Tissue regenerative capabilities of ligand-free covalently integrin-linking hydrogel for sciatic nerve injury mouse
Nude mice (ICR-nu/nu, 5 weeks old, female) were anesthetized with isoflurane. The skin of the hind limb was opened, and the femoral muscle was gently exposed. In the host thigh muscle, the sciatic nerve was torn 1 mm after creating a local injury by removing 100 mg of skeletal muscle fibers. The skin was then carefully closed and the incision was sutured (4/0 silk). One day after the surgery, 200 µL of the gel precursor solution, pellet of azide-modified HskMSC cells (4.0 × 106) treated with Ac4ManNAz for 48 h was suspended with Alg-DBCO10 solution, was injected into the injury site using a syringe with a 26 G needle. After predetermined period of time, the muscle strength of the injured hind limbs was quantitatively measured using a grip-strength meter (MELQUEST, GMP-100B). Values are average of three independent experiments and are expressed as mean ± SD. At days 14 after the transplantation, the mice were sacrificed and the reconstructed skeletal muscle tissues were carefully excised, cryosections of the tissues were prepared (Thermo Scientific, CryoStar NX70). The cryosections were analyzed by Masson’s trichrome staining, then analyzed by microscopy.

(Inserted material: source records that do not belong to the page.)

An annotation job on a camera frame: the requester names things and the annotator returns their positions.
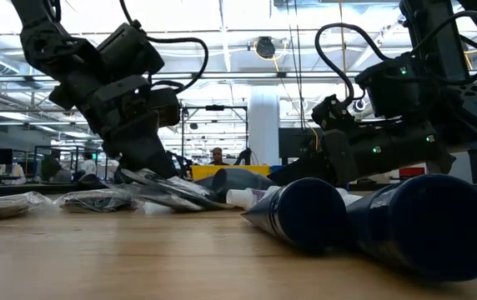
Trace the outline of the red box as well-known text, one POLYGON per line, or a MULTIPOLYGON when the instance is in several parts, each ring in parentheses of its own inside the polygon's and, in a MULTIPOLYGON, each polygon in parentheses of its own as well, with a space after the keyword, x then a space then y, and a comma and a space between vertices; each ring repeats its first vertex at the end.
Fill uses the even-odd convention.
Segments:
POLYGON ((424 167, 403 167, 399 170, 399 177, 402 179, 414 178, 424 175, 426 170, 424 167))

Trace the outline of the small white bottle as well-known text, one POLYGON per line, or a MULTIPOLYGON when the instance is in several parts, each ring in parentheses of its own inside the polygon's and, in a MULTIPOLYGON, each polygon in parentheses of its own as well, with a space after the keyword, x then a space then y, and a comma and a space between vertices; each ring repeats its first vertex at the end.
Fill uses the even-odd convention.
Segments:
POLYGON ((229 189, 226 194, 226 203, 244 210, 249 210, 261 199, 277 192, 279 187, 271 186, 267 190, 246 188, 243 190, 229 189))

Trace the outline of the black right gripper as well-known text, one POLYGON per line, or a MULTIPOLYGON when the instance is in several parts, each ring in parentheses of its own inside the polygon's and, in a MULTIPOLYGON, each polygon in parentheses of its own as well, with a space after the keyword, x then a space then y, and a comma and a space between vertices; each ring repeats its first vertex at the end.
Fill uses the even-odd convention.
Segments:
POLYGON ((337 186, 419 163, 429 163, 434 173, 446 174, 453 161, 428 122, 391 125, 355 137, 353 154, 346 134, 335 129, 319 136, 319 149, 307 150, 269 178, 278 185, 318 178, 337 186))

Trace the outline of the white building pillar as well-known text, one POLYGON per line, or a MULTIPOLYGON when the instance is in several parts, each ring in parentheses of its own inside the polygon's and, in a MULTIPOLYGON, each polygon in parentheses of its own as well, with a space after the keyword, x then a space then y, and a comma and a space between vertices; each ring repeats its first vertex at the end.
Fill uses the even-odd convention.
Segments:
POLYGON ((259 164, 279 165, 279 95, 276 86, 251 87, 249 147, 259 164))

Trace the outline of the grey toiletry tube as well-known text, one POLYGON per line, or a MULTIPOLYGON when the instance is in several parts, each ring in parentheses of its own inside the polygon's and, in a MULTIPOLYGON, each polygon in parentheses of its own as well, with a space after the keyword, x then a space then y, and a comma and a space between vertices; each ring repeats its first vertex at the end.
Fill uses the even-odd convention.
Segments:
POLYGON ((218 203, 226 202, 225 198, 229 189, 243 190, 246 188, 253 188, 266 190, 271 186, 276 186, 276 183, 268 177, 259 176, 254 173, 227 173, 225 169, 223 170, 223 173, 217 173, 213 177, 196 180, 195 183, 211 190, 215 194, 213 200, 218 203))

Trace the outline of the yellow plastic basket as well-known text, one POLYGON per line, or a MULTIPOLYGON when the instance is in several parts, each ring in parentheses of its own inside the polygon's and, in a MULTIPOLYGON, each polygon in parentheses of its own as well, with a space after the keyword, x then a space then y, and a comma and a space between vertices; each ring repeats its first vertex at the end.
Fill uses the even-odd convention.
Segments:
POLYGON ((217 173, 223 173, 224 169, 227 173, 254 173, 264 177, 270 174, 270 166, 268 165, 194 165, 192 166, 193 180, 213 177, 217 173))

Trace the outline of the black comb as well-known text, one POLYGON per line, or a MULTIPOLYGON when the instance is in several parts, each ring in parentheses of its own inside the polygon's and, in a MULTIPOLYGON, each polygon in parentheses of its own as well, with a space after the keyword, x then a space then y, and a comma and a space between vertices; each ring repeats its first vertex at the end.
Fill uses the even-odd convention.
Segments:
POLYGON ((0 220, 15 218, 38 208, 48 208, 53 201, 39 192, 0 196, 0 220))
POLYGON ((68 213, 116 213, 139 207, 136 199, 115 189, 69 192, 54 203, 68 213))
POLYGON ((125 189, 177 211, 199 212, 234 208, 234 205, 222 202, 211 189, 180 177, 165 179, 147 168, 136 172, 122 169, 121 173, 124 178, 133 181, 124 185, 125 189))

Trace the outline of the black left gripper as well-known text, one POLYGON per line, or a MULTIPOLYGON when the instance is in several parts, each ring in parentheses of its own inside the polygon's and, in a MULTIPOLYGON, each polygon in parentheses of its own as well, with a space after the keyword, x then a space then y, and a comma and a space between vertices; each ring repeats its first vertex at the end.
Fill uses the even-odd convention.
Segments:
POLYGON ((76 108, 121 168, 147 168, 161 178, 178 175, 158 137, 158 91, 146 78, 132 75, 101 83, 76 74, 59 83, 50 99, 65 110, 76 108))

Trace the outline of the dark blue toiletry tube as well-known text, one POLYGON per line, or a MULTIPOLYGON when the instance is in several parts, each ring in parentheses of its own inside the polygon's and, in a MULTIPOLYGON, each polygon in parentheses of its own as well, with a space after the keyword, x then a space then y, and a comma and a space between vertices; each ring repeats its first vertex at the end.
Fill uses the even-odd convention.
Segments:
POLYGON ((321 253, 346 234, 346 207, 339 191, 314 177, 268 192, 243 213, 257 228, 302 252, 321 253))
POLYGON ((345 199, 355 246, 435 281, 477 278, 477 188, 430 174, 345 199))

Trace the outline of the grey ribbed toiletry packet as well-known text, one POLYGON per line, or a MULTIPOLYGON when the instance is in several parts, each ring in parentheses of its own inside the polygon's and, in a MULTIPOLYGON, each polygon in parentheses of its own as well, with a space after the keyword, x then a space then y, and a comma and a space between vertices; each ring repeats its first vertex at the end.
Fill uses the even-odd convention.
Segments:
POLYGON ((362 196, 351 194, 347 190, 340 187, 337 187, 336 190, 339 193, 340 197, 343 199, 345 206, 351 205, 352 203, 355 203, 362 198, 362 196))

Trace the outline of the black background rig frame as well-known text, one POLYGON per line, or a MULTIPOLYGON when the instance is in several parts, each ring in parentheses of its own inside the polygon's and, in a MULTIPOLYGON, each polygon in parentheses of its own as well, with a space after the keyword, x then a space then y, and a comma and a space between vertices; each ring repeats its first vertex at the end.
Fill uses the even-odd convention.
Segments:
POLYGON ((249 148, 249 110, 246 106, 226 106, 221 104, 212 104, 205 106, 185 106, 181 105, 180 111, 180 126, 181 126, 181 155, 184 155, 184 142, 185 142, 185 124, 193 117, 199 110, 208 112, 219 112, 224 110, 231 110, 235 116, 237 116, 245 124, 245 144, 247 152, 244 157, 244 163, 246 165, 251 164, 251 149, 249 148))

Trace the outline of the large black screen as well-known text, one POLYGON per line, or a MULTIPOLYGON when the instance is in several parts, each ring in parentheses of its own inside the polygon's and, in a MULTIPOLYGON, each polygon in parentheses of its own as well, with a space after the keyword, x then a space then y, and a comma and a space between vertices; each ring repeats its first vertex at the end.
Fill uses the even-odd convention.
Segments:
POLYGON ((298 128, 281 127, 279 129, 279 157, 299 158, 306 152, 313 151, 316 145, 316 138, 322 130, 319 127, 298 128))

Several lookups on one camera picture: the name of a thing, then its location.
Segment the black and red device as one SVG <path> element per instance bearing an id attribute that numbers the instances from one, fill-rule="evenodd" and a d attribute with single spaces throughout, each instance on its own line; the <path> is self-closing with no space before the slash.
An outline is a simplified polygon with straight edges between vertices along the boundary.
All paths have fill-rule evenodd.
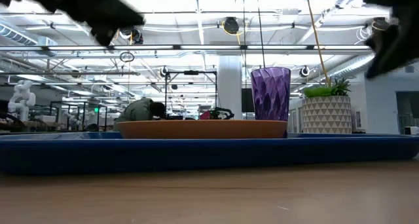
<path id="1" fill-rule="evenodd" d="M 229 120 L 233 118 L 234 113 L 231 110 L 221 107 L 205 111 L 199 116 L 200 120 Z"/>

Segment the white humanoid robot figure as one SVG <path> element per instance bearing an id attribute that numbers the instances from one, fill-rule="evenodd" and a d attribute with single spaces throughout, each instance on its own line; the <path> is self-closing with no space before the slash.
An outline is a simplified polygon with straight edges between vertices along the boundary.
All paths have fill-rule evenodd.
<path id="1" fill-rule="evenodd" d="M 8 102 L 8 112 L 18 115 L 21 121 L 28 121 L 29 108 L 36 102 L 36 95 L 31 92 L 33 82 L 30 80 L 18 81 L 14 86 L 14 93 Z"/>

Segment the purple faceted plastic cup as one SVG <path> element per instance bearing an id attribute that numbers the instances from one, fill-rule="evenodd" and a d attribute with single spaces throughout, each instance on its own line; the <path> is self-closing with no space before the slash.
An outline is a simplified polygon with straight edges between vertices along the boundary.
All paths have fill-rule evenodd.
<path id="1" fill-rule="evenodd" d="M 291 70 L 266 67 L 251 72 L 256 120 L 288 121 Z"/>

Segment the blue plastic tray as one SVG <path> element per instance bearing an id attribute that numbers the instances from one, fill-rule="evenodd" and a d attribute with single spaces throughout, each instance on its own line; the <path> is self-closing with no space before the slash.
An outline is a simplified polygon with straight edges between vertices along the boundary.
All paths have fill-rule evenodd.
<path id="1" fill-rule="evenodd" d="M 289 134 L 280 139 L 124 139 L 116 132 L 0 136 L 0 173 L 112 174 L 407 160 L 419 136 Z"/>

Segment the black monitor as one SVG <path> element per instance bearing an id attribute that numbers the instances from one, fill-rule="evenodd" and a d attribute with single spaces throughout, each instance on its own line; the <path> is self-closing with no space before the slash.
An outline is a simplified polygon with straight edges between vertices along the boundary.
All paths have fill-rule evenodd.
<path id="1" fill-rule="evenodd" d="M 253 94 L 251 88 L 242 89 L 242 113 L 254 113 Z"/>

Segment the black metal frame stand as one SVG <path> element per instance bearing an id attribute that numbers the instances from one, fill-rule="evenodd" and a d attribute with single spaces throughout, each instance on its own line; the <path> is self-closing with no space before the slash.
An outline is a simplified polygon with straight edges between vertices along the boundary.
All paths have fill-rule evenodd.
<path id="1" fill-rule="evenodd" d="M 199 116 L 217 106 L 216 71 L 169 71 L 164 77 L 164 104 L 168 114 L 186 119 Z"/>

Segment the long ceiling light strip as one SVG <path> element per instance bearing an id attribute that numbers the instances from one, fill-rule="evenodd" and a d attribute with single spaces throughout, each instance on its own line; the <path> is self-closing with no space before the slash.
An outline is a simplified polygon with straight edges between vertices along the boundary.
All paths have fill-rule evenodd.
<path id="1" fill-rule="evenodd" d="M 97 50 L 314 50 L 315 45 L 117 45 L 117 46 L 1 46 L 0 51 Z"/>

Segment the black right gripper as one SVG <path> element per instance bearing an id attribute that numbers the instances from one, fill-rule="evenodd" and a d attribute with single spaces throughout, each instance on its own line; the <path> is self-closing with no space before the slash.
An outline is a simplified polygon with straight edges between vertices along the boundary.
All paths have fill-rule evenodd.
<path id="1" fill-rule="evenodd" d="M 406 24 L 416 19 L 419 12 L 419 0 L 364 0 L 365 3 L 391 8 L 392 22 Z M 396 70 L 410 61 L 419 58 L 419 41 L 414 41 L 406 33 L 399 31 L 399 26 L 390 25 L 386 29 L 373 28 L 373 34 L 365 44 L 375 55 L 367 68 L 365 76 L 374 79 Z"/>

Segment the person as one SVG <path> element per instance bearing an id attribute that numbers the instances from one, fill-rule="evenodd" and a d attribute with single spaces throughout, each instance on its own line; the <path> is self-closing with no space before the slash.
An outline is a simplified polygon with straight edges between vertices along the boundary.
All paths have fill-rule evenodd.
<path id="1" fill-rule="evenodd" d="M 113 131 L 118 132 L 118 123 L 127 121 L 153 121 L 155 117 L 165 119 L 166 106 L 150 98 L 142 98 L 130 103 L 115 120 Z"/>

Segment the green potted plant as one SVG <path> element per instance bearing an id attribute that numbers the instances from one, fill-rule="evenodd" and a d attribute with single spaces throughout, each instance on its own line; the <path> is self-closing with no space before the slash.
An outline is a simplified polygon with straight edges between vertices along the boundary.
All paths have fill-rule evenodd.
<path id="1" fill-rule="evenodd" d="M 348 79 L 332 78 L 331 84 L 325 86 L 319 85 L 304 89 L 304 96 L 306 98 L 326 97 L 326 96 L 348 96 L 350 82 Z"/>

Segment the white building column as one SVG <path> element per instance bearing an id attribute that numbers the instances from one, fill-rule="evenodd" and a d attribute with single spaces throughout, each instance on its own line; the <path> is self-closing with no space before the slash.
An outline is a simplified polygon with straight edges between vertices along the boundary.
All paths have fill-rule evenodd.
<path id="1" fill-rule="evenodd" d="M 242 58 L 221 56 L 217 68 L 217 105 L 229 109 L 233 119 L 242 119 Z"/>

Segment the orange plate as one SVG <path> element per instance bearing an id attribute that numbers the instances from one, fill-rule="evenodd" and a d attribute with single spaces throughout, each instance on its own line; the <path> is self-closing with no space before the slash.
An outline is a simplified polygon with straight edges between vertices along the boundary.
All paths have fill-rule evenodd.
<path id="1" fill-rule="evenodd" d="M 124 139 L 257 139 L 282 138 L 286 121 L 163 120 L 116 124 Z"/>

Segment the triangle-patterned plant pot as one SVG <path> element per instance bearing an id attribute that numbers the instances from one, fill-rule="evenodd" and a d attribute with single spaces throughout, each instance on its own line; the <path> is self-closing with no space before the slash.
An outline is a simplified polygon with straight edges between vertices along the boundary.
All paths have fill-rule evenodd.
<path id="1" fill-rule="evenodd" d="M 350 97 L 324 96 L 303 99 L 302 127 L 302 131 L 307 134 L 351 134 Z"/>

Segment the black workbench frame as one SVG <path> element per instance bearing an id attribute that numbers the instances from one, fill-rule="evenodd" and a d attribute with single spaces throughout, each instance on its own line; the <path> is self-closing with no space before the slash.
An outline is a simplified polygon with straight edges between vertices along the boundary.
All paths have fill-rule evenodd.
<path id="1" fill-rule="evenodd" d="M 106 105 L 91 102 L 50 102 L 49 115 L 56 117 L 60 128 L 67 131 L 84 131 L 96 125 L 97 131 L 106 132 L 111 126 L 109 108 Z"/>

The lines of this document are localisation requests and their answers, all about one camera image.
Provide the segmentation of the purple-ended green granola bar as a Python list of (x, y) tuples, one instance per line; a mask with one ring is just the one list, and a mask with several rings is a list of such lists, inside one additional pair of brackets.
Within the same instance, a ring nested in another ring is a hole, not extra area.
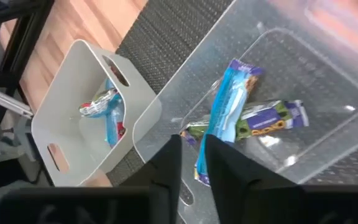
[[(209, 116), (200, 121), (188, 123), (180, 132), (180, 136), (190, 145), (206, 134), (209, 126)], [(236, 122), (234, 135), (232, 131), (222, 134), (222, 141), (236, 142), (251, 136), (260, 136), (281, 129), (291, 129), (309, 126), (309, 119), (301, 100), (269, 100), (261, 103), (251, 103), (240, 113)]]

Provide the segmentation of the clear plastic bin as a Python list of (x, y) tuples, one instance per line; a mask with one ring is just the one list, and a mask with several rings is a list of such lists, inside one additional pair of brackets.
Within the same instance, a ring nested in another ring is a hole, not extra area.
[(297, 184), (358, 185), (358, 2), (234, 0), (136, 122), (141, 158), (209, 113), (234, 58), (264, 70), (250, 101), (301, 100), (310, 121), (237, 149)]

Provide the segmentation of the red-ended blue granola bar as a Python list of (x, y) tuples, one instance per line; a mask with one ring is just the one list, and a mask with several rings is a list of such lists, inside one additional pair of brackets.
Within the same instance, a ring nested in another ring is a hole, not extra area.
[(92, 101), (85, 102), (78, 108), (80, 114), (87, 118), (98, 118), (111, 112), (121, 101), (115, 88), (98, 93)]
[(106, 141), (111, 147), (114, 147), (125, 134), (123, 125), (125, 115), (124, 101), (119, 93), (113, 96), (112, 101), (108, 104), (106, 113)]

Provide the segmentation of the purple-ended blue granola bar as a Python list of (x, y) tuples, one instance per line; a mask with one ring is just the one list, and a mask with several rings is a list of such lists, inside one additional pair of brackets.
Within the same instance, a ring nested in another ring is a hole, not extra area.
[(263, 69), (255, 65), (231, 60), (224, 71), (222, 82), (214, 98), (208, 128), (200, 143), (200, 151), (195, 164), (195, 179), (210, 186), (206, 162), (206, 137), (213, 135), (224, 142), (233, 143), (236, 139), (236, 123)]

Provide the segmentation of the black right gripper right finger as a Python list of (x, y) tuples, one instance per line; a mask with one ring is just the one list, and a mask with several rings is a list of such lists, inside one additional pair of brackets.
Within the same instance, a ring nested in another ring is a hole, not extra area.
[(358, 185), (296, 184), (206, 135), (220, 224), (358, 224)]

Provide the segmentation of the translucent white plastic bin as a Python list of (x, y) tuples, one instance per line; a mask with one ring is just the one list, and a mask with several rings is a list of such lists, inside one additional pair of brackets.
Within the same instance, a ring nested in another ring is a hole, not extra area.
[[(122, 96), (126, 131), (111, 147), (101, 118), (83, 118), (79, 106), (111, 80)], [(156, 97), (132, 62), (84, 40), (63, 59), (32, 119), (32, 136), (54, 186), (83, 185), (110, 172), (132, 149), (135, 122)]]

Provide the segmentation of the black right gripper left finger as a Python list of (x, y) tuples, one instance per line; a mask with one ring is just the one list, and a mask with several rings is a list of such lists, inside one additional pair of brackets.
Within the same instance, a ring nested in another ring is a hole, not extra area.
[(176, 224), (181, 138), (117, 187), (26, 188), (0, 199), (0, 224)]

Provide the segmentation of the silver aluminium rail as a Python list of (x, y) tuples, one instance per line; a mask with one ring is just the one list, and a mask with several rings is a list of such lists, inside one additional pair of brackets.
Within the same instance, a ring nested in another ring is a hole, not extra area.
[(34, 116), (30, 106), (2, 92), (0, 92), (0, 106), (27, 119), (32, 119)]

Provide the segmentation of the grey woven placemat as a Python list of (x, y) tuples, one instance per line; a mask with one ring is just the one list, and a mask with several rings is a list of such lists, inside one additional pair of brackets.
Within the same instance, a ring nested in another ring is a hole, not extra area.
[[(148, 0), (117, 49), (158, 93), (232, 0)], [(358, 184), (358, 150), (309, 180)]]

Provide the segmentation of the black aluminium table frame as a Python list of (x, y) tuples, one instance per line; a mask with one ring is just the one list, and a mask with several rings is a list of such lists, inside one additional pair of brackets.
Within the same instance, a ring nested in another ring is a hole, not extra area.
[(16, 20), (0, 66), (0, 87), (13, 93), (44, 28), (55, 0), (18, 0), (0, 6), (0, 24)]

Biochemical test of ligand-free covalently integrin-linking hydrogel
Nude mice (ICR-nu/nu, 5 weeks old, female) were anesthetized with isoflurane. The skin of the hind limb was opened, and the femoral muscle was gently exposed. In host femoral muscle, a local injury was created by removing 100 mg of skeletal muscle fibers. The skin was then carefully closed and the incision was sutured (4/0 silk). One day after the surgery, 200 μL of gel precursor solution, pellet of azide-modified HskMSCs (4.0 × 106) treated with Ac4ManNAz for 48 h was suspended with Alg-DBCO10 solution, was injected into the injury site using a syringe with a 26 G needle. At days 14 after the transplantation, a simultaneous skin and abdominal incision was made from the top of the external urethral opening to the xiphoid process. The skin and abdominal muscles were then cut along the auxiliary bone on both sides. A 24 G syringe was inserted parallel to the abdominal vena cava, and the inner tube was pulled to collect blood. The blood was mixed by gently inverting 5 times, after confirming coagulation, the blood was centrifuged at 1700 × g for 15 min at room temperature. Only the supernatant was collected and biochemical tests were commissioned (Oriental Yeast India Pvt. Ltd.).
Statistical analysis
All statistical data are presented as mean ± standard deviation (SD). Two-sided Student’s t test was used to analyze the significance, and *P < 0.05, **P < 0.01, ***P < 0.001. Source data is provided as a Source Data file.
Reporting summary
Further information on research design is available in the Nature Portfolio Reporting Summary linked to this article.